Copy every line from the material below that holds "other".

Stored data |
==========
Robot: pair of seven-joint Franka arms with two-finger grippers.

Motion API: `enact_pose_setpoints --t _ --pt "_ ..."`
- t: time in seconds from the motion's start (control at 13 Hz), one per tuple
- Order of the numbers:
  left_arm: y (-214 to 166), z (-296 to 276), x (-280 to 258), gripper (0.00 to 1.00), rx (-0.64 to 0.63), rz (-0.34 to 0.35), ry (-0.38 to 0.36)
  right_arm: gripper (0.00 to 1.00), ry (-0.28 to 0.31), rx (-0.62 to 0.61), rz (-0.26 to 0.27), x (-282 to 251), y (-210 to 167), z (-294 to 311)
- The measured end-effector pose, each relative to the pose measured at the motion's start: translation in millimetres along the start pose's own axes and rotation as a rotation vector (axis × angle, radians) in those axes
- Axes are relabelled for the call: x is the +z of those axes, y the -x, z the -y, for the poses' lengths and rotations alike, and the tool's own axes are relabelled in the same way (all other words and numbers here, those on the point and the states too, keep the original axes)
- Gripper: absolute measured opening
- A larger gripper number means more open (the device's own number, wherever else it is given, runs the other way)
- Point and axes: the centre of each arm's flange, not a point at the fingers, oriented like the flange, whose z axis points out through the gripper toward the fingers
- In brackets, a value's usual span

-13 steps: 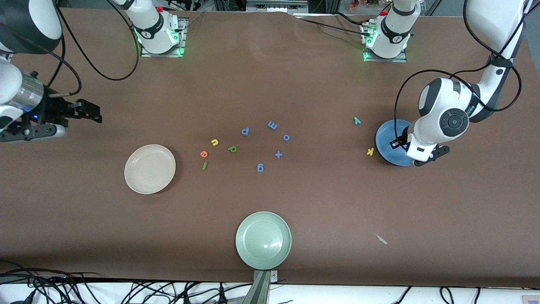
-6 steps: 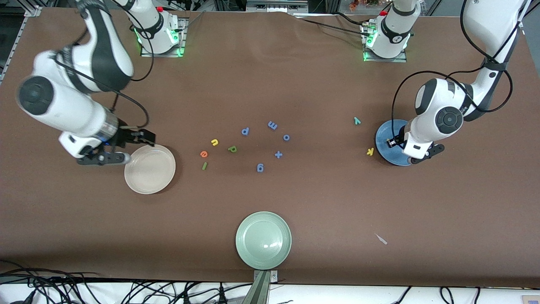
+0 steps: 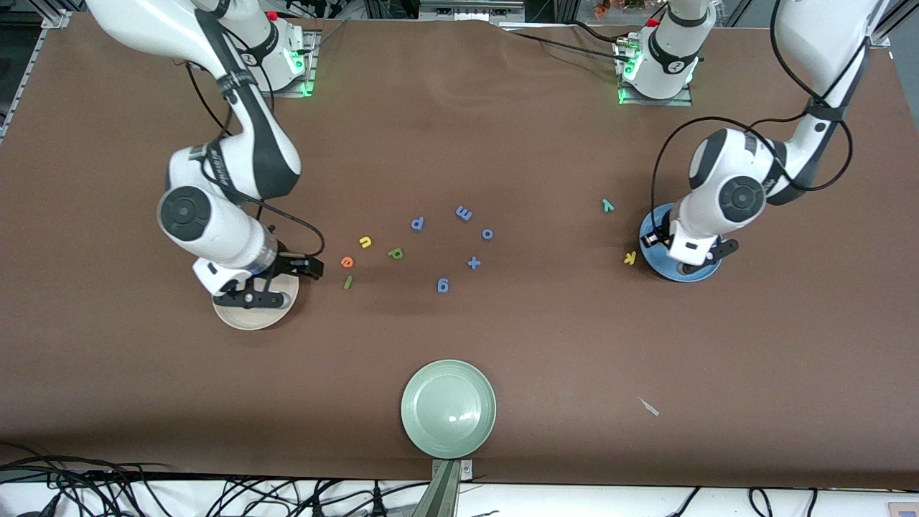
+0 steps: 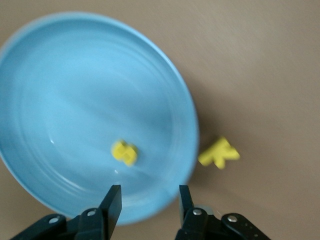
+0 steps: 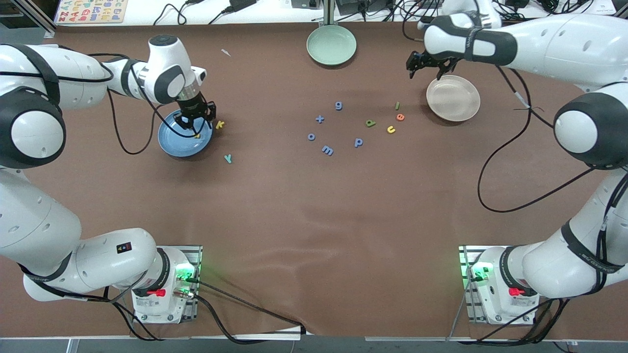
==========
Solution to the exercise |
- Axes are relabelled for the call: x is the +z of those axes, y the -x, z the -y, for the poses' lengths and rotations alike, and the tool's own axes are relabelled in the same way (all other words and numbers here, those on the point and the states too, keep the original axes)
- A larger gripper number means more open (the device's own number, wherever else it is given, runs the other way)

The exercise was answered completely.